_Task requirements_: Show every line below where "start" can be found.
--- Data segment Enclosed Below ---
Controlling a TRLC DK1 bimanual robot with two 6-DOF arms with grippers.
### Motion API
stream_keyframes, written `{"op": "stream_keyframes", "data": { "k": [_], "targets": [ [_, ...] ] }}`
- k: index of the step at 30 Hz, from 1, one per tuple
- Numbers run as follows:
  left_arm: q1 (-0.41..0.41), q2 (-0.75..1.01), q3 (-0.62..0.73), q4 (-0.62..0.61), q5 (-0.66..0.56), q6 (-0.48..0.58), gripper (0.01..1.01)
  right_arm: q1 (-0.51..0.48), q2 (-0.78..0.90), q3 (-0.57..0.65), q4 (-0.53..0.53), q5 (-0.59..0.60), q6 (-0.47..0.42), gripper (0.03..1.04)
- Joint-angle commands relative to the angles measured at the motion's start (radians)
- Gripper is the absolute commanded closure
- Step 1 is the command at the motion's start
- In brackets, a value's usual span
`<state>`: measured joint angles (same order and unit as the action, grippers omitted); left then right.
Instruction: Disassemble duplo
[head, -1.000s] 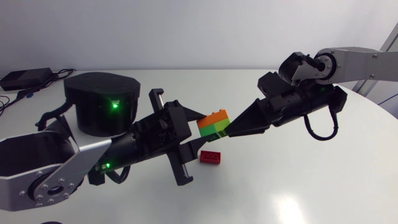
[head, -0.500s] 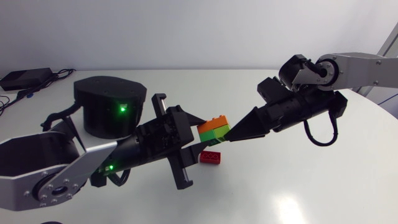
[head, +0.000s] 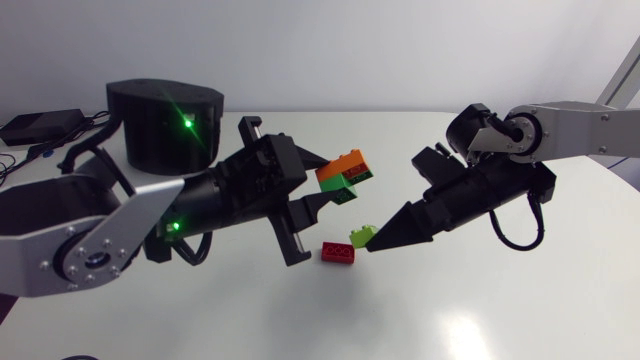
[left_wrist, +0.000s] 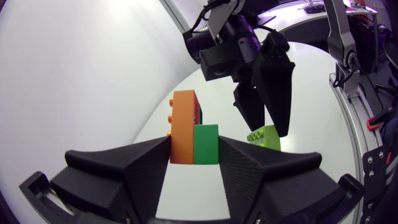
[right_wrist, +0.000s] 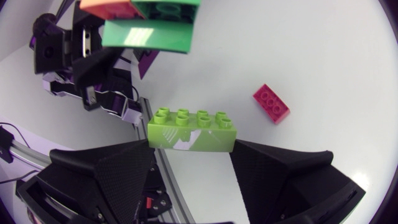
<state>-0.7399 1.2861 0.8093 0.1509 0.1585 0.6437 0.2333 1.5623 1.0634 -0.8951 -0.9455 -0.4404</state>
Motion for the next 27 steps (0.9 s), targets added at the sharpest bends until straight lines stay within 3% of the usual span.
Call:
{"op": "stream_keyframes", "data": {
  "k": [1, 3, 5, 7, 14, 18, 27],
  "targets": [
    [0.068, 0.033, 0.082, -0.053, 0.064, -0.05, 0.567, 0.029, -0.047, -0.063, 0.021, 0.065, -0.026, 0.8],
    [0.158, 0.082, 0.156, -0.155, 0.217, -0.108, 0.567, 0.064, -0.082, -0.109, 0.068, 0.165, -0.018, 0.8],
    [0.212, 0.116, 0.195, -0.195, 0.291, -0.165, 0.567, 0.121, -0.114, -0.171, 0.163, 0.29, 0.026, 0.8],
    [0.261, 0.139, 0.243, -0.275, 0.374, -0.191, 0.567, 0.166, -0.131, -0.212, 0.191, 0.366, 0.028, 0.8],
    [0.301, 0.231, 0.367, -0.51, 0.529, -0.211, 0.569, 0.314, -0.162, -0.303, 0.289, 0.68, 0.046, 0.79],
    [0.301, 0.26, 0.386, -0.593, 0.576, -0.167, 0.569, 0.325, -0.099, -0.319, 0.348, 0.764, 0.04, 0.79],
    [0.297, 0.28, 0.387, -0.646, 0.61, -0.099, 0.57, 0.347, -0.025, -0.353, 0.44, 0.8, 0.039, 0.75]
  ]
}}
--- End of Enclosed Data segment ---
_Solved exercise_:
- Joint-angle commands relative to the angles measured at the motion's start (radians)
- Step 1 is the command at the motion's start

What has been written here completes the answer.